Standard segmentation masks produce soft, rasterized boundaries. Converting them to polygons using contour-tracing or threshold + vectorize methods loses angular sharpness at corners and produces jagged edges.

Frame fields give active contour and active skeleton methods an orientation cue:

Along straight edges, the contour can follow the aligned field direction efficiently
At corners, the 90-degree symmetry of the cross-field signals a direction change
Smooth regions away from boundaries have smoothly varying fields, providing stable interpolation for the optimizer

The result is sharper corners, fewer superfluous vertices, and more geometrically accurate polygons, especially for building footprint extraction.

The Three Frame Field Loss Components

All three losses operate on pred_batch["crossfield"], a (N, 4, H, W) tensor containing c0 (channels 0–1) and c2 (channels 2–3), and on ground-truth data in gt_batch.

`CrossfieldAlignLoss`

Purpose: Aligns the predicted frame field to boundary gradients computed from the ground-truth annotation.

The loss uses gt_batch["gt_field"], a complex-valued tensor encoding the angle of the ground truth boundary tangent (computed by compute_gt_field from gt_batch["gt_crossfield_angle"]). The error is masked by gt_polygons_image[:, 1, ...] (the boundary/edge channel), so it only applies where edges are present.

align_loss = framefield_align_error(c0, c2, z)  # z = gt_field
avg_align_loss = mean(align_loss * gt_edges)

`CrossfieldAlign90Loss`

Purpose: Enforces the 90-degree rotational symmetry of the cross-field at edge pixels that are not vertices.

It rotates the ground truth field by 90 degrees (z_90 = [-imag(z), real(z)]) and computes alignment error at edge pixels, excluding vertices:

mask = (gt_edges - gt_vertices).clamp(0, 1)  # edges minus vertices
align90_loss = mean(framefield_align_error(c0, c2, z_90) * mask)

This prevents the field from collapsing to a degenerate single direction — at each edge pixel, the cross-field must be equally well aligned to the edge tangent and to the normal at 90 degrees.

`CrossfieldSmoothLoss`

Purpose: Spatial smoothness regularization. Penalizes rapid changes in the cross-field away from edges.
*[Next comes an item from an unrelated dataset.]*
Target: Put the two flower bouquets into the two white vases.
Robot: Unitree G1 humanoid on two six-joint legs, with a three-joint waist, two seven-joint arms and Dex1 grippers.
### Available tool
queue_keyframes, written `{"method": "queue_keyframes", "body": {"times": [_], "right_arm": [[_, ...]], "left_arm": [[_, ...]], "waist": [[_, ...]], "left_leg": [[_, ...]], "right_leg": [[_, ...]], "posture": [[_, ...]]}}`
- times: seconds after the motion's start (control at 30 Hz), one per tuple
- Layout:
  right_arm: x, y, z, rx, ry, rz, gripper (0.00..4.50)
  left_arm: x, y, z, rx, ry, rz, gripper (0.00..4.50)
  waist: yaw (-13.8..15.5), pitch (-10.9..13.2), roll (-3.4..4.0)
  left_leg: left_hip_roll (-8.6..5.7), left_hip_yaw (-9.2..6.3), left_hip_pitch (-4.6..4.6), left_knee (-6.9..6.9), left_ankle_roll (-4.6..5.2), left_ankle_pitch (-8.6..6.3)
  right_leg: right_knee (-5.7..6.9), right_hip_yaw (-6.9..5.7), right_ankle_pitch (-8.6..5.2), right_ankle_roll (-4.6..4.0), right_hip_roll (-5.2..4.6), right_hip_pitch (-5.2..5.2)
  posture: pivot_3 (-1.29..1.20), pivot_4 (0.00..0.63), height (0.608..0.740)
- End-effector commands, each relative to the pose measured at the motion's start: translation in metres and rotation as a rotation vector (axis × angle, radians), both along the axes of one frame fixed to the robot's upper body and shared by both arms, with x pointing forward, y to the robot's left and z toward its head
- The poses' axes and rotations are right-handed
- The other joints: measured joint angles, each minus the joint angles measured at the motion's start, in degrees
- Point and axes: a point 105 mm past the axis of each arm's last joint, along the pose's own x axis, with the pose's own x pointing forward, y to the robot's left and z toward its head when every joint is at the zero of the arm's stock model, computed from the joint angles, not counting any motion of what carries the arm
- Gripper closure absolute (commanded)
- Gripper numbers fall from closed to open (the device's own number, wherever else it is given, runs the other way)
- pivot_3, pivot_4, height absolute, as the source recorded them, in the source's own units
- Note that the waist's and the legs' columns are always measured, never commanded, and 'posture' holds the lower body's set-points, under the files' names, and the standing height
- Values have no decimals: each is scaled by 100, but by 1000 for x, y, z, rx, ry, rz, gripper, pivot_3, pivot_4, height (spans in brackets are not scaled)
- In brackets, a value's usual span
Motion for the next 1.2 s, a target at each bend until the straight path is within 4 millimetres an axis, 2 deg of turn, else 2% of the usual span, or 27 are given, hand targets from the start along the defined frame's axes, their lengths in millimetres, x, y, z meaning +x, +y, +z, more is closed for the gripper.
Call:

It applies a Laplacian penalty (LaplacianPenalty) to the full 4-channel cross-field tensor, weighted by the inverse of the edge mask (so the penalty is only active in smooth regions, not on edges where field changes are expected):

gt_edges_inv = 1 - gt_polygons_image[:, 1, ...]
penalty = LaplacianPenalty(c0c2)
avg_penalty = mean(penalty * gt_edges_inv[:, None, ...])

`ComputeSegGrads`: The Pre-processing Step

ComputeSegGrads is a pre-processing callable (not a Loss subclass) that adds spatial gradient information to pred_batch before the coupling losses are computed. It is added to MultiLoss.pre_processes.

class ComputeSegGrads:
    def __init__(self, device):
        self.spatial_gradient = SpatialGradient(mode="scharr", coord="ij", normalized=True, device=device)

    def __call__(self, pred_batch, gt_batch):
        pred_batch["seg_grads"] = 2 * self.spatial_gradient(pred_batch["seg"])
        pred_batch["seg_grad_norm"] = pred_batch["seg_grads"].norm(dim=2)          # (N, C, H, W)
        pred_batch["seg_grads_normed"] = pred_batch["seg_grads"] / (
            pred_batch["seg_grad_norm"][:, :, None, ...] + 1e-6
        )                                                                           # (N, C, 2, H, W)
        return pred_batch, gt_batch

ComputeSegGrads is required when the coupling losses SegCrossfieldLoss or SegEdgeInteriorLoss are active.

`FrameFieldComputeWeightNormLossesCallback`

This callback normalizes the magnitudes of individual loss components before training begins. Without normalization, losses with large natural magnitudes dominate the weighted sum regardless of the specified coefficients.

The callback:

Runs at on_fit_start (after DDP worker processes are spawned, avoiding CUDA init errors)
Iterates over a configurable number of training batches (min_samples and max_samples from loss_params.multiloss.normalization_params)
Calls multi_loss.reset_norm(), then multi_loss.update_norm(pred, batch, batch_size) for each batch
Calls torch.distributed.barrier() to synchronize across ranks in DDP setups

For the general (non-frame-field) case, use ComputeWeightNormLossesCallback instead.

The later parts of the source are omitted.